REPUBLIKA.CO.ID, JAKARTA -- Bank Negara Indonesia (BNI) dan Bank Mandiri diusulkan digabungkan atau dimerger menjadi satu bank besar milik pemerintah. Bank tersebut diarahkan menjadi bank terbesar di Asia Tenggara.
Ketua Umum Perhimpunan Bank-bank Umum Nasional (Perbanas) Sigit Pramono mengatakan, Indonesia harus punya bank besar agar bisa melayani masyarakat lebih maksimal dan bisa berkuasa di negara sendiri bahkan di Asia Tenggara.
Dia mengusulkan BNI dan Mandiri yang telah dimerger nantinya bernama BNI Mandiri. Sebab, BNI punya sejarah lebih panjang di perbankan Indonesia.
"Harus ada bank komersial yang kuat. Saran saya BNI dan Mandiri digabung jadi satu menjadi bank terbesar di Asia Tenggara. Kalau tidak punya bank terbesar di Asia Tenggara kita memberi ruang kepada bank asing (berkuasa)," kata Sigit dalam diskusi bertema Jokowi vs Serbuan Bank-bank Asing di Hotel Sofyan, Menteng, Jakarta Pusat, Kamis (27/11).
Sigit memaparkan Bank Mandiri sebagai bank terbesar di Indonesia hanya menempati urutan ke-10 bank terbesar di Ásia Tenggara. Urutan pertama, kedua dan ketiga dimiliki Singapura yakni DSB, UOB, dan OCBC. Urutan keempat, kelima dan keenam dimiliki Malaysia yakni Maybank, Public Bank, dan CIMB. Sementara urutan ketujuh, kedelapan dan kesembilan dimiliki oleh Thailand.
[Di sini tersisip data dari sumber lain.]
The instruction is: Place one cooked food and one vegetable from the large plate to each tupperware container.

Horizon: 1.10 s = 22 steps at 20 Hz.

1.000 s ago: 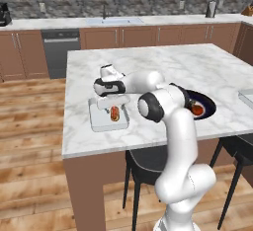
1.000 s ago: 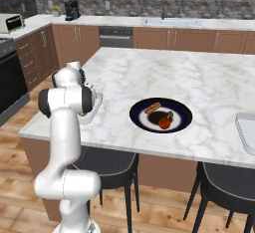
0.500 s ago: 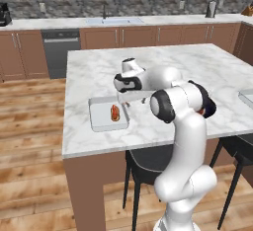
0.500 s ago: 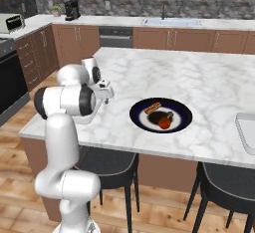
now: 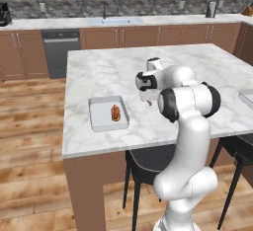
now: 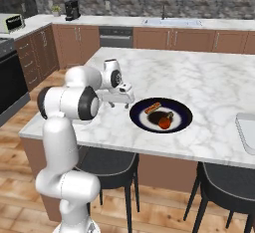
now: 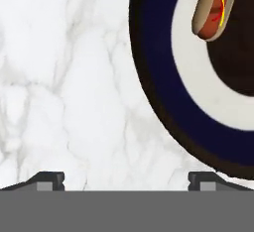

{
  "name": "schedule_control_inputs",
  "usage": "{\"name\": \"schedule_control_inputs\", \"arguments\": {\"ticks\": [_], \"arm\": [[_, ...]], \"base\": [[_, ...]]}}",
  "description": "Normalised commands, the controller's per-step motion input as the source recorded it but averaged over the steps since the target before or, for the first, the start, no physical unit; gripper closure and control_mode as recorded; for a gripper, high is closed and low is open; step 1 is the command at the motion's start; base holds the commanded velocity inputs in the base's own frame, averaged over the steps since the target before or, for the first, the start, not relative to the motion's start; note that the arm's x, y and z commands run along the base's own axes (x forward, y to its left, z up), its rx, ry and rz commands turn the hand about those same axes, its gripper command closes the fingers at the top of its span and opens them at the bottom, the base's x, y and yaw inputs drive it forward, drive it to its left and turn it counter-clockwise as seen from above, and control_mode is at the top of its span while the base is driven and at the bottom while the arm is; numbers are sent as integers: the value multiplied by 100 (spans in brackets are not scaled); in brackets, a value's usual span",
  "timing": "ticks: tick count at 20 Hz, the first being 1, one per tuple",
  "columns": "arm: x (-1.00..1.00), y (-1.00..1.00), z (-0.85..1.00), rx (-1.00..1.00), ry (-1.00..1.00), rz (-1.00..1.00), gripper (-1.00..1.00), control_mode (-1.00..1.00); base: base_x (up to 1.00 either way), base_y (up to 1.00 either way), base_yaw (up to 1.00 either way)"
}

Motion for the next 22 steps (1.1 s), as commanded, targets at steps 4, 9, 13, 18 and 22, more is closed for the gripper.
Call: {"name": "schedule_control_inputs", "arguments": {"ticks": [4, 9, 13, 18, 22], "arm": [[-22, -100, 0, 0, 0, -21, -100, -100], [-6, -100, 5, 0, 0, -11, -100, -100], [-1, -100, 0, 9, 2, 0, -100, -100], [6, -92, -5, 9, 0, 0, -100, -100], [12, -62, -10, 12, 0, 4, -100, -100]], "base": [[0, 0, 0], [0, 0, 0], [0, 0, 0], [0, 0, 0], [0, 0, 0]]}}
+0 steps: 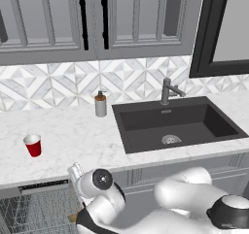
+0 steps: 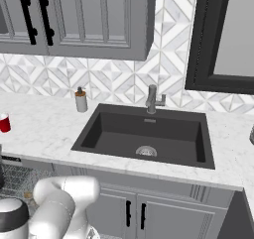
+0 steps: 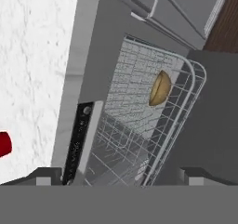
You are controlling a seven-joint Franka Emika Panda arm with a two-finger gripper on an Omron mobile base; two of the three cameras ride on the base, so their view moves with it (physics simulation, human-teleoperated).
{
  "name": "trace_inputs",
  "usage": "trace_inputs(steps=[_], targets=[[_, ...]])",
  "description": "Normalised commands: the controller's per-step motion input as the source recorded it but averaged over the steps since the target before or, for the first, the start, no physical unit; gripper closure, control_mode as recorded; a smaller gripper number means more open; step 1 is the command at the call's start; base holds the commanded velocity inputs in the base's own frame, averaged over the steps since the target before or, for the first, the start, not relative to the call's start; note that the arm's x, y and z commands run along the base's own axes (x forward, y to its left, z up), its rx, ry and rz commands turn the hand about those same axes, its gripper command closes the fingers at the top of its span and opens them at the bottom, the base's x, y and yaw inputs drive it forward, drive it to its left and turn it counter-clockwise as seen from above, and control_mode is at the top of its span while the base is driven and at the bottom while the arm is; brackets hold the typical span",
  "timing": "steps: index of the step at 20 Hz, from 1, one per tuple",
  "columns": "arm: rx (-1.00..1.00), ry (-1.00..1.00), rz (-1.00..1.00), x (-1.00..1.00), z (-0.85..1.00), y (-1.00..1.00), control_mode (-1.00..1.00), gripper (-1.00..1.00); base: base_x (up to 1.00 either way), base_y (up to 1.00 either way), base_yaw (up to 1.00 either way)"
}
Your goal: Pick up the cup and bowl from the counter, place them in the dishwasher, and close the dishwasher door.
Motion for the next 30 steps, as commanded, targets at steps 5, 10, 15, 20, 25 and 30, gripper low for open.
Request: trace_inputs(steps=[5,10,15,20,25,30], targets=[[-0.04,0.00,0.21,0.00,0.80,-0.03,-1.00,-1.00,0.00,0.00,0.00],[-0.09,0.00,0.20,0.13,0.58,0.00,-1.00,-1.00,0.00,0.00,0.00],[-0.13,0.01,0.23,0.31,0.30,0.00,-1.00,-1.00,0.00,0.00,0.00],[-0.07,0.00,0.23,0.60,0.19,0.02,-1.00,-1.00,0.00,0.00,0.00],[-0.18,0.03,0.08,0.62,0.00,0.62,-1.00,-1.00,0.00,0.00,0.00],[-0.19,0.00,0.00,0.71,0.00,0.73,-1.00,-1.00,0.00,0.00,0.00]])
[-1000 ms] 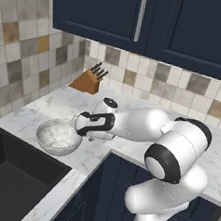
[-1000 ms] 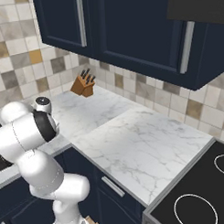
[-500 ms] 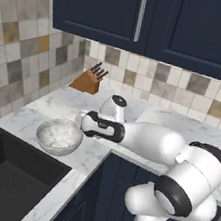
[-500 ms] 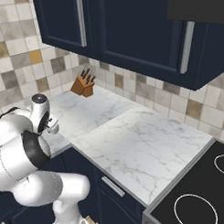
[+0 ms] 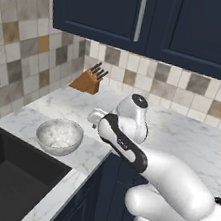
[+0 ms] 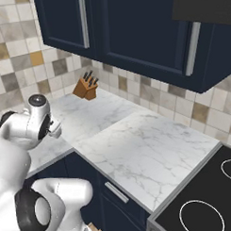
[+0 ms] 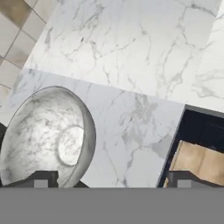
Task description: Pick the cup and bowl from the counter and place them on the counter next to the sink.
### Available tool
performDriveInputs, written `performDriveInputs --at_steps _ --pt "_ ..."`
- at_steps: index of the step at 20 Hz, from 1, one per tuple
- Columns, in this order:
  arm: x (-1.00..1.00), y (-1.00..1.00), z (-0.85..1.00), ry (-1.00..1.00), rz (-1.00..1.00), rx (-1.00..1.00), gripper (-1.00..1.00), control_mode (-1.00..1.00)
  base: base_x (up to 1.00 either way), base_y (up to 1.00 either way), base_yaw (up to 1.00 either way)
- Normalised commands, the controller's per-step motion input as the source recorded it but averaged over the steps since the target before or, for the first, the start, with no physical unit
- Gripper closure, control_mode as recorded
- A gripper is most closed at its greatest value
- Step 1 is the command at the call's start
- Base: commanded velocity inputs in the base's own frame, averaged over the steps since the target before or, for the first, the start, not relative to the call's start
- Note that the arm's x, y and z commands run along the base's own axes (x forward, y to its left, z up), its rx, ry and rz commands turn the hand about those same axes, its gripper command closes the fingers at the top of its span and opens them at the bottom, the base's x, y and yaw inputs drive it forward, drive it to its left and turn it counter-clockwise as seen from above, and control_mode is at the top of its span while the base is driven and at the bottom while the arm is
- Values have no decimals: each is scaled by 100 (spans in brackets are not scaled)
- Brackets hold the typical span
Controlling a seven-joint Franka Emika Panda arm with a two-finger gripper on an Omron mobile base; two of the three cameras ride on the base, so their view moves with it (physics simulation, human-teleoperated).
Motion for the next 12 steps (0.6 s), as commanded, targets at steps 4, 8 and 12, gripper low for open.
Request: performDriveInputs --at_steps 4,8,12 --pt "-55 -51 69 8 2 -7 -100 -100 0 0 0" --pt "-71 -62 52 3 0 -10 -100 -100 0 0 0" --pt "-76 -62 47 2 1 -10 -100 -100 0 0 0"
"Yang harus dilakukan bangsa ini memperbesar bank supaya bisa berkuasa di negeri sendiri. Kalau tidak punya bank besar, pertumbuhan ekonomi pada 2020 akan dinikmati bank asing, karena 10 tahun terakhir bank BUMN enggak nambah modal," jelasnya.
Nantinya, jika pemerintah melakukan merger BNI dan Mandiri, tidak perlu risau. Sebab, Indonesia pernah punya pengalaman memecah dan menggabung-gabungkan bank.
Di samping itu, menurutnya, BNI Mandiri harus ditarget deviden setinggi-tingginya. Dikhawatirkan, bank-bank BUMN seperti BTN anak kerdil pada 2020 jika devidennya ditarik terus dan tidak ditambah suntikan modal.